What you should do
Search the data below for the string "things". Extract every line that contains it.

Provided material
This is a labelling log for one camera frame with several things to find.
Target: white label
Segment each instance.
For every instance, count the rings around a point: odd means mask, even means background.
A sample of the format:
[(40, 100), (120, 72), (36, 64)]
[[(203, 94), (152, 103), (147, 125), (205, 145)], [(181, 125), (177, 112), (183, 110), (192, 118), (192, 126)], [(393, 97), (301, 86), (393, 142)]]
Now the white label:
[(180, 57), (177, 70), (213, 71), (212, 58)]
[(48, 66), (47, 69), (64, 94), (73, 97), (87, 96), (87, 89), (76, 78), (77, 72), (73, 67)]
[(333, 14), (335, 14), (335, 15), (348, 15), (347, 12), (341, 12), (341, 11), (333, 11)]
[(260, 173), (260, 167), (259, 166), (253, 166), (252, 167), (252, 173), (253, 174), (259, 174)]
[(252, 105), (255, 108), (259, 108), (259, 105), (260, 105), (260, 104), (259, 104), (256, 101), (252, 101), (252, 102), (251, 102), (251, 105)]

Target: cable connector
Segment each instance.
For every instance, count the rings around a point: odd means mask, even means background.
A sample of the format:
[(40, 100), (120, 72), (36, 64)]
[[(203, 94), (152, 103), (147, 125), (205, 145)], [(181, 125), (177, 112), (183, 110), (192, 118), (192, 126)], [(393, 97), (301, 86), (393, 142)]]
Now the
* * *
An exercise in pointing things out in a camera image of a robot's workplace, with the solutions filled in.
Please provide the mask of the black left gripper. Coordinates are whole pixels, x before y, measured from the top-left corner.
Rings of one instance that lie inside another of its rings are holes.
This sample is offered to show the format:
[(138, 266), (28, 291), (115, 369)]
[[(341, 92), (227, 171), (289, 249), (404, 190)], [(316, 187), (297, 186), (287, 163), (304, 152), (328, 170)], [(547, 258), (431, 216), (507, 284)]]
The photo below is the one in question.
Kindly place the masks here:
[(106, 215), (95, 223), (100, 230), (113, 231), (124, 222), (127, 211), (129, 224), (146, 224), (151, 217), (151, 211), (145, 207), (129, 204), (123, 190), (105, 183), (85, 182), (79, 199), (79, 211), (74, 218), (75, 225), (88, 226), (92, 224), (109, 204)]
* * *
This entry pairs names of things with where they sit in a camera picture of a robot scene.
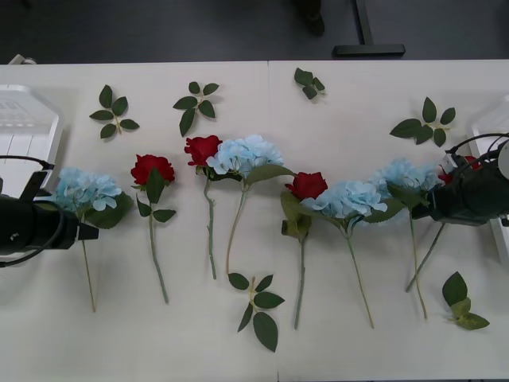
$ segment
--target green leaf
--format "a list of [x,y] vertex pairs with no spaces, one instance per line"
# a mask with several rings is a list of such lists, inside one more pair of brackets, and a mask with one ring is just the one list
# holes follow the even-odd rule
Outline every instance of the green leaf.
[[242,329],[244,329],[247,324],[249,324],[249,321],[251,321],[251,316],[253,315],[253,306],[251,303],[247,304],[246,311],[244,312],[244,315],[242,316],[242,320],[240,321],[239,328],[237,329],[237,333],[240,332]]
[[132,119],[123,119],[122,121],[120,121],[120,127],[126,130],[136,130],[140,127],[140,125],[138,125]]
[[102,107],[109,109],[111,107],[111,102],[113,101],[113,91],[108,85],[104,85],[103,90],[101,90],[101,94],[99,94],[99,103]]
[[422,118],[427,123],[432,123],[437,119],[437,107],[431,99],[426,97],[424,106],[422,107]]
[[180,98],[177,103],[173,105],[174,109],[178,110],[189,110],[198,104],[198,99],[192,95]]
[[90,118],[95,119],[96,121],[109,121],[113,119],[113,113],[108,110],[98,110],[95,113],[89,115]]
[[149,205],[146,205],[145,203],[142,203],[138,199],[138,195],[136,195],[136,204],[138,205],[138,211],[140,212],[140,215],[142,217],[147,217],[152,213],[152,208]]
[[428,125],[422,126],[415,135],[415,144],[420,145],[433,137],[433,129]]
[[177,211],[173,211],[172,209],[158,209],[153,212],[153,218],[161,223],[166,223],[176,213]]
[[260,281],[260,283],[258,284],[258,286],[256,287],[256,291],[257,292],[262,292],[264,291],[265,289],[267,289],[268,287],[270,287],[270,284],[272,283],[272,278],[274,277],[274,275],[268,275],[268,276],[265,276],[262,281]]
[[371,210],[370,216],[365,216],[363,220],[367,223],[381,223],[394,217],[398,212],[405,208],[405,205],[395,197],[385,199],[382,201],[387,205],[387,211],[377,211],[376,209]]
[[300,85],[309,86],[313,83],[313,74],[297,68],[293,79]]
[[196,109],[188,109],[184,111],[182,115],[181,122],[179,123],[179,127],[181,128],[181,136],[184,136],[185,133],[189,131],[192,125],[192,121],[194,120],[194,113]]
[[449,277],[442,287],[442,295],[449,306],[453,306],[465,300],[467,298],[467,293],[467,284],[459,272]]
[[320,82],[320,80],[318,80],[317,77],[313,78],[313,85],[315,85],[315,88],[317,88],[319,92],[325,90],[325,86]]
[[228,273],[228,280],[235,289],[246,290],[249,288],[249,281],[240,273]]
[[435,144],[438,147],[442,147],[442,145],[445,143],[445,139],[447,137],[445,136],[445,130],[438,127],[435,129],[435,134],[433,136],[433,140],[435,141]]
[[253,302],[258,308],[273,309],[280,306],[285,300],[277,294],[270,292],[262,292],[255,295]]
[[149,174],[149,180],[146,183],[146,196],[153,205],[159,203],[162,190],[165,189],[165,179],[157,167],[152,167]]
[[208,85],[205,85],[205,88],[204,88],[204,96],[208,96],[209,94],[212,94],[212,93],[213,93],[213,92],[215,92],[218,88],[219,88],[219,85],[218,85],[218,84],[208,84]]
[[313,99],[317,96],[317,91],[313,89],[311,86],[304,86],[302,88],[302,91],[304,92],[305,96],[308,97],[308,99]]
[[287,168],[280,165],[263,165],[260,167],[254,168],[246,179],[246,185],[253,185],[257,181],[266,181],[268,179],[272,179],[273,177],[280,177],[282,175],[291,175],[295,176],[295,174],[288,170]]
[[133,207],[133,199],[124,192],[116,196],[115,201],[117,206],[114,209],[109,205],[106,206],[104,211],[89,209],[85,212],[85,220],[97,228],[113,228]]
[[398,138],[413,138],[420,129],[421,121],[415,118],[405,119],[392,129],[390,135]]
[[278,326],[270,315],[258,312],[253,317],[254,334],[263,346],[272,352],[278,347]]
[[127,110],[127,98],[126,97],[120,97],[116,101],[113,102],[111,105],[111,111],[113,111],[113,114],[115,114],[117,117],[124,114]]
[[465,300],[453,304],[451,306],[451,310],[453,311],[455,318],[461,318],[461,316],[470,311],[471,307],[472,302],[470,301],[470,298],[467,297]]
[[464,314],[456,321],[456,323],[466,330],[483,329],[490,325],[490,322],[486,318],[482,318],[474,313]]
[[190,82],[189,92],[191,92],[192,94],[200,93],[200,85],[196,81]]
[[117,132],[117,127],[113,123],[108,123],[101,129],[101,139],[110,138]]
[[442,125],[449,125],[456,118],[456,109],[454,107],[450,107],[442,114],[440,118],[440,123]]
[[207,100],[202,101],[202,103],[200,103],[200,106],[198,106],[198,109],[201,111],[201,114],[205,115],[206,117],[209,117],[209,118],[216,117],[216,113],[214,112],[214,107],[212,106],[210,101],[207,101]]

Solution to this problem
This is a labelling log for one camera frame with several things to find.
An exercise in pointing things out in a camera image of a robot's workplace, with the solutions filled in.
This entry pairs names of things with where they sit in a camera picture of a robot scene.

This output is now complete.